念慈又看向净悟,半晌未发一言,最后叹气道:“净悟,你生性不羁,不为世俗规矩所困囿,行事多有自己的想法作风,为师为你指明之道名为‘从心’,此道艰难之处,在于须得时刻观心自问,以避免心有蒙蔽,而至误入歧途,你可明白?”靈魊尛説
净悟心有不平,忍不住反问道:“弟子不明,为何师兄心性坚定,不能修这‘从心’之道,非得修什么‘无我’道,摒弃七情六欲?”
念慈看着少年眼中的不解与难平,只是淡淡回道:“人心不同,道途不同,各有缘法,不可并论。”
净悟还想再说,却被净思拽住了衣袖,他最终只是深深拜了下去,回道:“弟子…受教。

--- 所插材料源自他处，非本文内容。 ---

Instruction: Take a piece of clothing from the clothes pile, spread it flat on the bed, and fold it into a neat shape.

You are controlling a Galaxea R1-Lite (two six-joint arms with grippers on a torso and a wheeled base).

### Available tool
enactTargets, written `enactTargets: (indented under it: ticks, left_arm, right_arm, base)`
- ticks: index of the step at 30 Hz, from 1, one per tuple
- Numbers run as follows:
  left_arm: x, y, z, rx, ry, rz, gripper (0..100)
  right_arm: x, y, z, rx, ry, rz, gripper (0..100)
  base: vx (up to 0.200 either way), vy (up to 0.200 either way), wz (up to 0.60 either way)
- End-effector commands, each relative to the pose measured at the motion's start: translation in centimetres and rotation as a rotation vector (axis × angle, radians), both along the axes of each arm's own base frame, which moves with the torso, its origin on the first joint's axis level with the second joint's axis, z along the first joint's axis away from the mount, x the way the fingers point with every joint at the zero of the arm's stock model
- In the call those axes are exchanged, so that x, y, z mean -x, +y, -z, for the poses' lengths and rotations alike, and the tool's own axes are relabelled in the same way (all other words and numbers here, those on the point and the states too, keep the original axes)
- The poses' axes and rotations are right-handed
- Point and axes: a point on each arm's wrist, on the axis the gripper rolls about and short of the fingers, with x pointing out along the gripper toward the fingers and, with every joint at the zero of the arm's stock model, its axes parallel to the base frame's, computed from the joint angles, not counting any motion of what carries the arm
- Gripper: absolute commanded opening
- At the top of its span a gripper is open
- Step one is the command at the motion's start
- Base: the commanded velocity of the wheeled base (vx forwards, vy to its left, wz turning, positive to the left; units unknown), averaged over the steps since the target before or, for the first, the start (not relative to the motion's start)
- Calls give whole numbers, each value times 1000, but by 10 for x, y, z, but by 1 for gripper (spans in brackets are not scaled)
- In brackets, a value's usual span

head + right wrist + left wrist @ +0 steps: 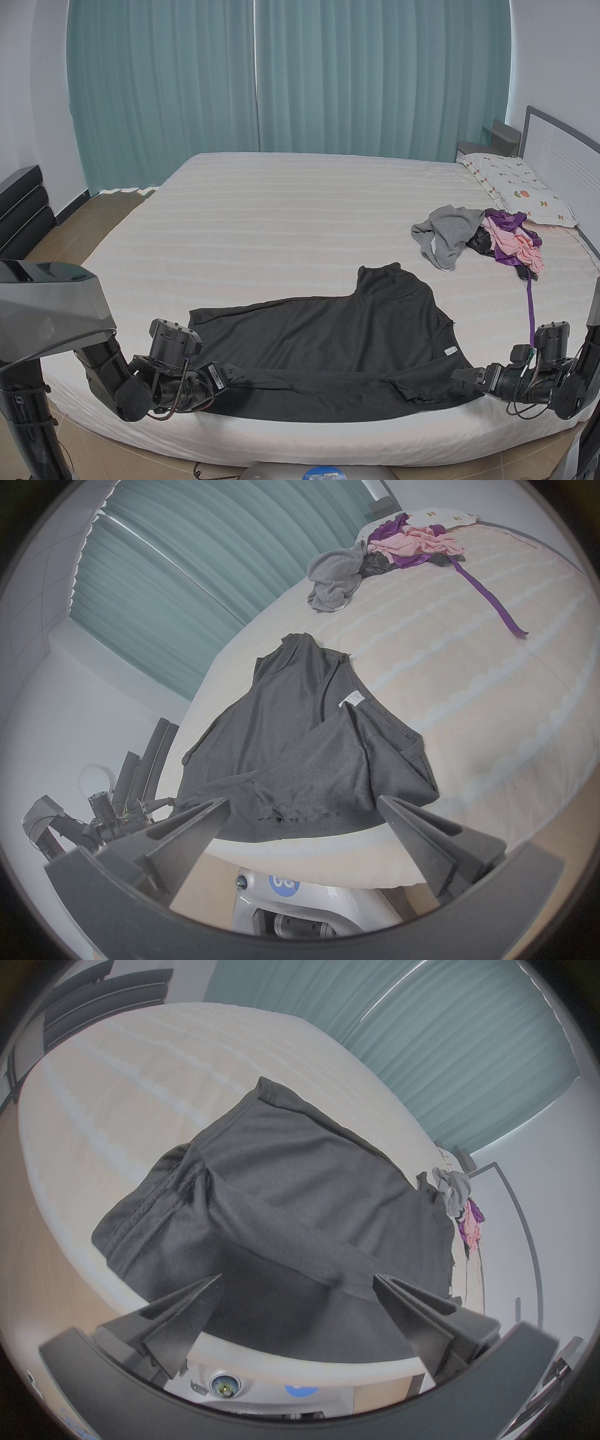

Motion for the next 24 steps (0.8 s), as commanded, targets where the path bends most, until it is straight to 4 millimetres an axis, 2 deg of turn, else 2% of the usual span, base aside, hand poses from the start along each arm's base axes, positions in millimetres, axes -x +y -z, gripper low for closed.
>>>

”
因着若关山来到,三人在小城里逗留了几日,杜衡每日变着法子讨好若关山,其狗腿程度直教若见微叹为观止。
杜衡在床上铺满了各式各样的衣服,嘴里不停念叨:“见微呐,你说我送师父哪件衣服好呢?这件?这件?还是这件?”
若见微实在看不下去了,揪着他的耳朵把他带到一旁,黑着脸道:“师父哪件都不需要,你别再乱买了。”
“我哪有乱买啊,”杜衡哼哼道,“师父他老人家不是挺喜欢的嘛。”
“师父那是不好意思打击你,”若见微仍是黑着脸,“你也不算算这几日都给师父买了多少东西了。”
杜衡看着他,半晌倾身上前在他唇上啄了一口,笑道:“见微,你该不会是在吃醋吧?”